- Finding, Checking, and Mounting Filesystems
- Introduction to Journaling Filesystems
- Advantages of Journaling Filesystems
Advantages of Journaling Filesystems
Although some of the advantages of journaling filesystems have been discussed earlier, this section summarizes the most important performance and reliability improvements provided by journaling filesystems. These are
Faster system restart time after a crash because the computer does not have to examine each filesystem in its entirety to guarantee its consistency. Journaling filesystems can be made consistent by simply replaying outstanding, complete entries in the log. Incomplete entries in the log are simply discarded when the log is replayed.
Greater flexibility. Journaling filesystems often create and allocate inodes as they are needed, rather than preallocating a specific number of inodes when the filesystem is created. This removes limitations on the number of files and directories that can be created on that partition. Not having to manage lists of inodes that have not yet been allocated also reduces some of the overhead associated with maintaining filesystem metadata and reduces the overhead involved if you subsequently want to change the size of a journaling filesystem.

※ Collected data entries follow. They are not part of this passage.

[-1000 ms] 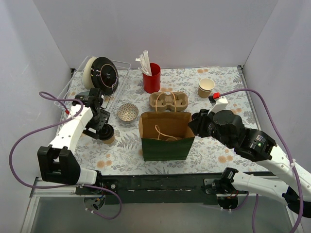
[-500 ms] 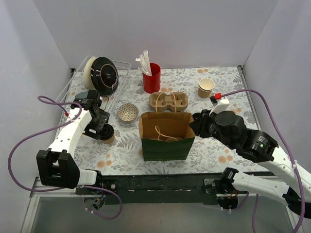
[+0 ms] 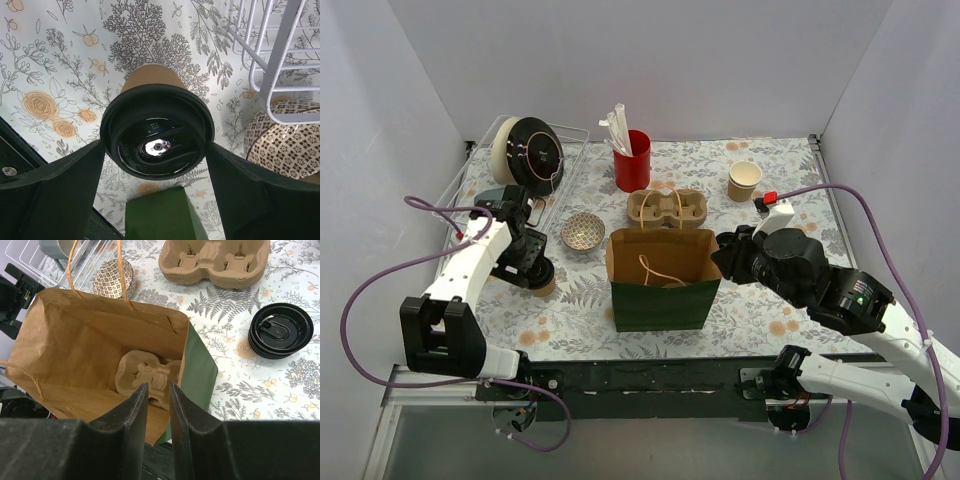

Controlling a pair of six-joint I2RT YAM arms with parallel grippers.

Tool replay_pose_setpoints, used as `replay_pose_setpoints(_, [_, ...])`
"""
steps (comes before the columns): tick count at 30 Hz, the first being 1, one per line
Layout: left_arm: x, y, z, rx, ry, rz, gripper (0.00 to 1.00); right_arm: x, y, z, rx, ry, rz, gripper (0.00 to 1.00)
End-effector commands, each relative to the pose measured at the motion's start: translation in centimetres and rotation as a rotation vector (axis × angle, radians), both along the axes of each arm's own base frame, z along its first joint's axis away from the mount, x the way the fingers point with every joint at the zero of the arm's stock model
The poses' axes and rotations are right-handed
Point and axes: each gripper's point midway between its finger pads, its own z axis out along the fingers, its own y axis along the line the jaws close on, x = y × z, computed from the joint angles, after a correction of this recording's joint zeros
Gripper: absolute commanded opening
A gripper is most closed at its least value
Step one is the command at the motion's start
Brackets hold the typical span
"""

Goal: Pack the takeout coffee

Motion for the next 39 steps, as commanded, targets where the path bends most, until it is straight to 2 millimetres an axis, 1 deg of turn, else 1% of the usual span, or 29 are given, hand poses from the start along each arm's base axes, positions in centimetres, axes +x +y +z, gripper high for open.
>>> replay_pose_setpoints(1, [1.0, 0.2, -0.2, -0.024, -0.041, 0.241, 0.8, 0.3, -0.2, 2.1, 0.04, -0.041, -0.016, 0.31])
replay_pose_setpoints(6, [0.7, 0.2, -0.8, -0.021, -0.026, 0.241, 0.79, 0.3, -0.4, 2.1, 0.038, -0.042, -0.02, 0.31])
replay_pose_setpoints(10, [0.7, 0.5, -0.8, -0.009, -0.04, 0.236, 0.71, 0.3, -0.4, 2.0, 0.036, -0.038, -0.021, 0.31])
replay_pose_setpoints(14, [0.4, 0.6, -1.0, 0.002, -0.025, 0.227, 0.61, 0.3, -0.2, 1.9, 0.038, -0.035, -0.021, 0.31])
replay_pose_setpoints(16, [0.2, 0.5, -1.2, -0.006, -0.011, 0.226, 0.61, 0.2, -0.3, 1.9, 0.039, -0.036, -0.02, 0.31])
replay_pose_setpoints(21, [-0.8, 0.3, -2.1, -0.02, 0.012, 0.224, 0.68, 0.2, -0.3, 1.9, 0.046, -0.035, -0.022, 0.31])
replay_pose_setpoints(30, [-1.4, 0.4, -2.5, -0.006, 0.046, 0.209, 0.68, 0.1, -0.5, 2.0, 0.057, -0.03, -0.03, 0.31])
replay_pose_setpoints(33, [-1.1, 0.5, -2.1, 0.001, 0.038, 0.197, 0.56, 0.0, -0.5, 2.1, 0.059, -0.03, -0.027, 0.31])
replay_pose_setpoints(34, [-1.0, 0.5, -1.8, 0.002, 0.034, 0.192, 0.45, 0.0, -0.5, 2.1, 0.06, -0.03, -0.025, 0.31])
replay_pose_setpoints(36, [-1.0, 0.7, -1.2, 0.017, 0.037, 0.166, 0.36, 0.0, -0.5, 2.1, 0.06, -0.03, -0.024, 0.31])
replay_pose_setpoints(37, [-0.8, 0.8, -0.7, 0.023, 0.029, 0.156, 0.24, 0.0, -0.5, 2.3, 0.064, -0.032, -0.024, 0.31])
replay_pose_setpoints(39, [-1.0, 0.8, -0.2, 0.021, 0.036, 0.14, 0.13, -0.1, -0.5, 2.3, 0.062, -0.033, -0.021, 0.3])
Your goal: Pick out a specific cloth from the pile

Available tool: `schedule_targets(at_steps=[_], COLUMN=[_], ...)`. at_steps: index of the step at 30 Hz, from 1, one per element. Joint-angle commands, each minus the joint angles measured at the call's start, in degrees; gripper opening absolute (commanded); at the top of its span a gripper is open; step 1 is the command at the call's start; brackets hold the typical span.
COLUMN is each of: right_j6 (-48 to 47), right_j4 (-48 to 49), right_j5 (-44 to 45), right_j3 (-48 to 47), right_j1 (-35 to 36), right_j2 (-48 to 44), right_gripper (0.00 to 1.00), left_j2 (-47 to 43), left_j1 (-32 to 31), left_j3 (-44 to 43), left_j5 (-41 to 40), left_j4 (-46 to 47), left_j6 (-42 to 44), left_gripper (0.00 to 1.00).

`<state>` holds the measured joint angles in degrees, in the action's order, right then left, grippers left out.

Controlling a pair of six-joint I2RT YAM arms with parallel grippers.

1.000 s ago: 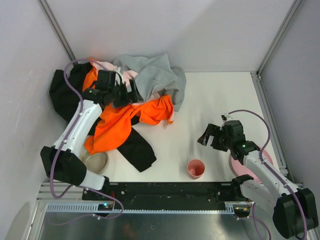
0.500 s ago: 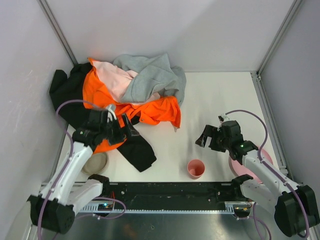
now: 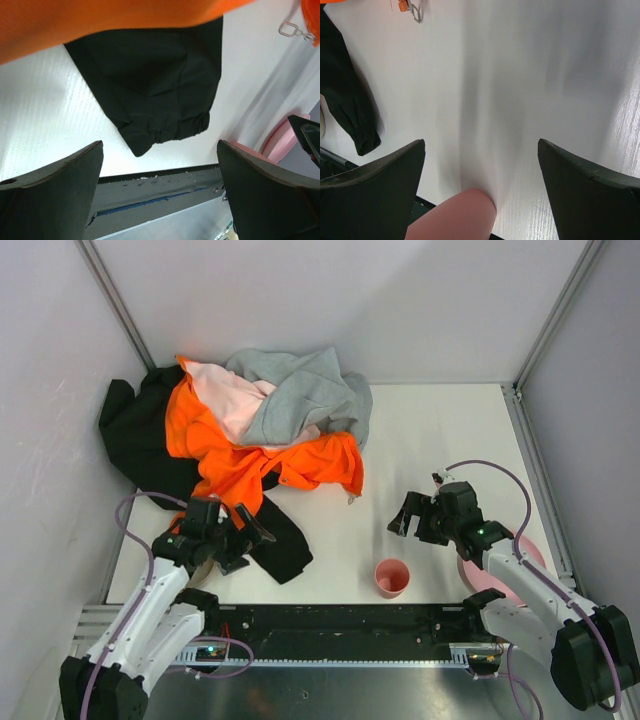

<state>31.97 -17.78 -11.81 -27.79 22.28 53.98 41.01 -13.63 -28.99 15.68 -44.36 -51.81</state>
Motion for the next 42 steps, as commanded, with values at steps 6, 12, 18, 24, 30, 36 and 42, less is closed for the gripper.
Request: schedule_targets(at_steps=[6,12,18,24,30,36,42], right_j6=[0.1,-0.4,-0.5,-0.5,-0.4,-0.2,-0.2], right_j4=[1.0,0.8,0.9,1.1,1.6,2.2,1.9], right_j5=[1.4,1.8,1.8,1.8,1.7,1.2,1.5], right_j3=[-2.6,-2.6,-2.6,-2.5,-2.5,-2.5,-2.5], right_j1=[0.4,0.4,0.4,0.3,0.4,0.4,0.4], right_j2=[0.1,0.4,1.0,1.5,2.4,3.0,2.7], right_gripper=[0.99,0.99,0.99,0.99,0.99,0.99,0.99], left_j2=[8.1,14.0,22.0,29.9,36.2,40.7,39.6], left_j1=[2.2,9.1,13.2,13.4,13.5,12.2,10.1], left_j3=[0.1,2.8,3.1,0.0,-1.7,-2.5,-4.3], left_j5=[-5.7,-1.9,-0.9,-3.1,-4.6,-4.5,-4.0], left_j4=[3.7,10.8,16.8,19.1,20.1,22.4,22.5], left_j6=[-3.8,-2.0,-0.2,1.3,3.1,4.8,7.2], left_gripper=[1.0,1.0,1.0,0.95,0.89,0.63,0.16])
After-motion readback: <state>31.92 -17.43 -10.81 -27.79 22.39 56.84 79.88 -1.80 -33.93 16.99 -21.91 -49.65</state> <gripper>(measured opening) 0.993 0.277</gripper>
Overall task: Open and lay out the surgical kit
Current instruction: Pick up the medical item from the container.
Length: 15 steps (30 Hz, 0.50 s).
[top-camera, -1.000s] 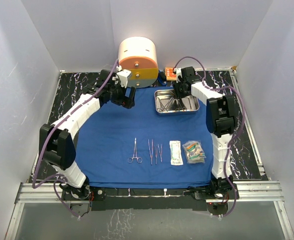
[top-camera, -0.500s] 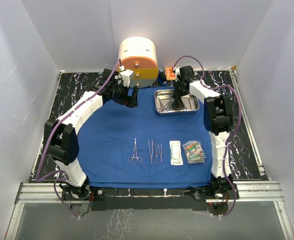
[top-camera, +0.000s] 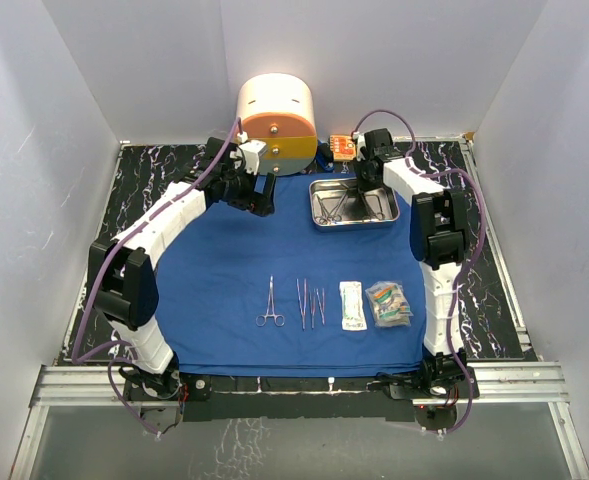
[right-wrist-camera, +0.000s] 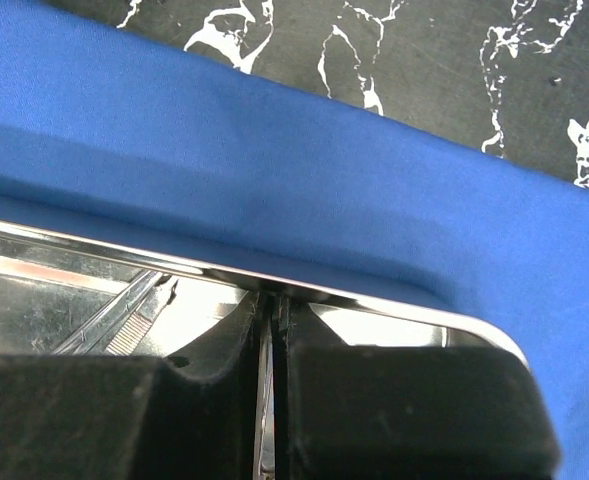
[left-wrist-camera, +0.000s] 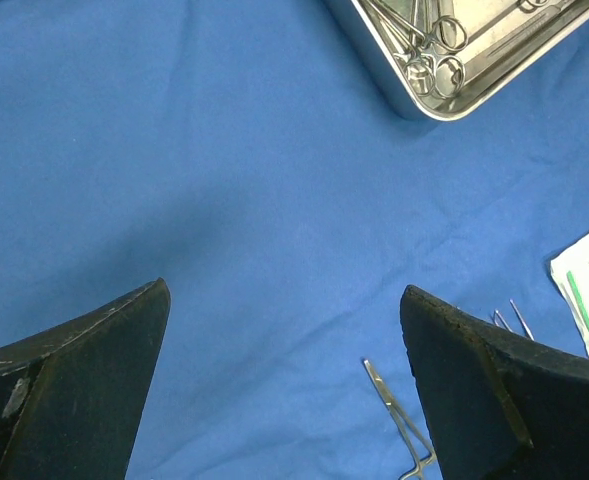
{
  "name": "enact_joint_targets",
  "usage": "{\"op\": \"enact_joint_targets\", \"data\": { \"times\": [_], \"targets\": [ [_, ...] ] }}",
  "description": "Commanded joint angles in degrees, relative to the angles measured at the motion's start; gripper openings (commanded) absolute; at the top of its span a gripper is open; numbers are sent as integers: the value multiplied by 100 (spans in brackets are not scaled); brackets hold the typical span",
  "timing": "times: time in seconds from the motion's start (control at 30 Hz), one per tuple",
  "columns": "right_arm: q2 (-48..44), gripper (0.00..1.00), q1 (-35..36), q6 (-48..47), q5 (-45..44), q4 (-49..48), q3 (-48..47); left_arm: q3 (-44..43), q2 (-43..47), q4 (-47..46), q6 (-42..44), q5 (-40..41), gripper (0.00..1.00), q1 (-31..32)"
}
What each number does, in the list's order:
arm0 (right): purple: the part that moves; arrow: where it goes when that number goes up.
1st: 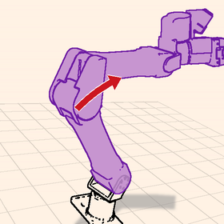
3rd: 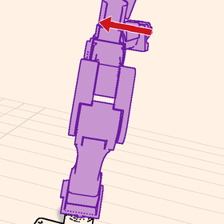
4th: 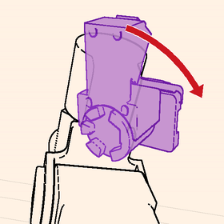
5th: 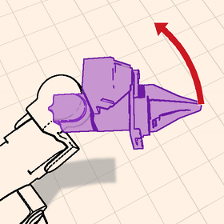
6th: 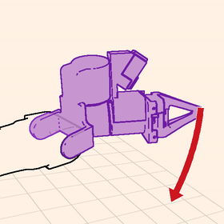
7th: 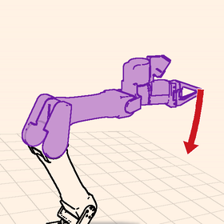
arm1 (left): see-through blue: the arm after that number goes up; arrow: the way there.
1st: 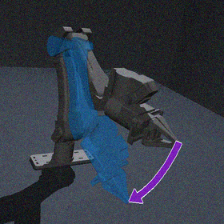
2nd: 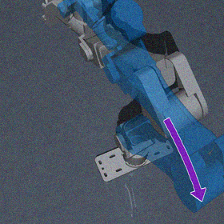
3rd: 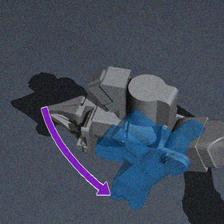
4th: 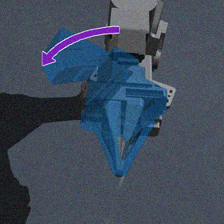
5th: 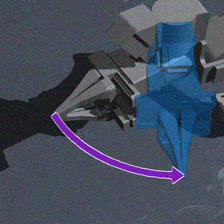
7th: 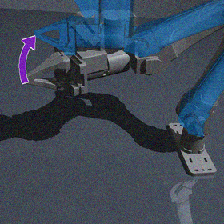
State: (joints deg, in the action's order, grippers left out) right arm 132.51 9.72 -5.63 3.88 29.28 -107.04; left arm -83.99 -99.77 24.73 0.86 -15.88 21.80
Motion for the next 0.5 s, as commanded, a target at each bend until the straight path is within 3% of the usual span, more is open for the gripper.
{"op": "enact_joint_targets", "data": {
  "times": [0.0,0.27,0.47],
  "targets": [
    [-268,0,-23,157,-76,-25,-386,-207,34,249,-17,-12,99,-74],
    [-829,0,-27,377,-58,-223,-392,-573,-208,440,-90,60,99,-106],
    [-1165,0,-19,607,-147,-375,-445,-515,-194,65,-443,5,98,-104]
  ]
}}
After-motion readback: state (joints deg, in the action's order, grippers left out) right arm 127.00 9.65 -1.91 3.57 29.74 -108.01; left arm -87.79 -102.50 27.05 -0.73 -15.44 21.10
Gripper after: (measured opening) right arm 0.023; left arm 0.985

Faster file and directory access. All the journaling filesystems discussed in this book use more sophisticated algorithms for storing and accessing files and directories than do traditional non-journaling filesystems. The JFS, ReiserFS, and XFS journaling filesystems all use advanced data structures such as B-Trees, B+Trees, or B*Trees to speed up looking up and storing inodes.
Writing to the log can be optimized. Like all filesystem updates made by non-journaling filesystems, writes to the log used by a journaling filesystem must be made synchronously. However, the logs used by journaling filesystems typically can be written to more quickly than a filesystem itself for two main reasons: they can be written to in raw fashion rather than having to go through the filesystem, and log writes almost always consist of appending data rather than inserting it. Most logs are preallocated, fixed-size, circular, and use custom read and write routines.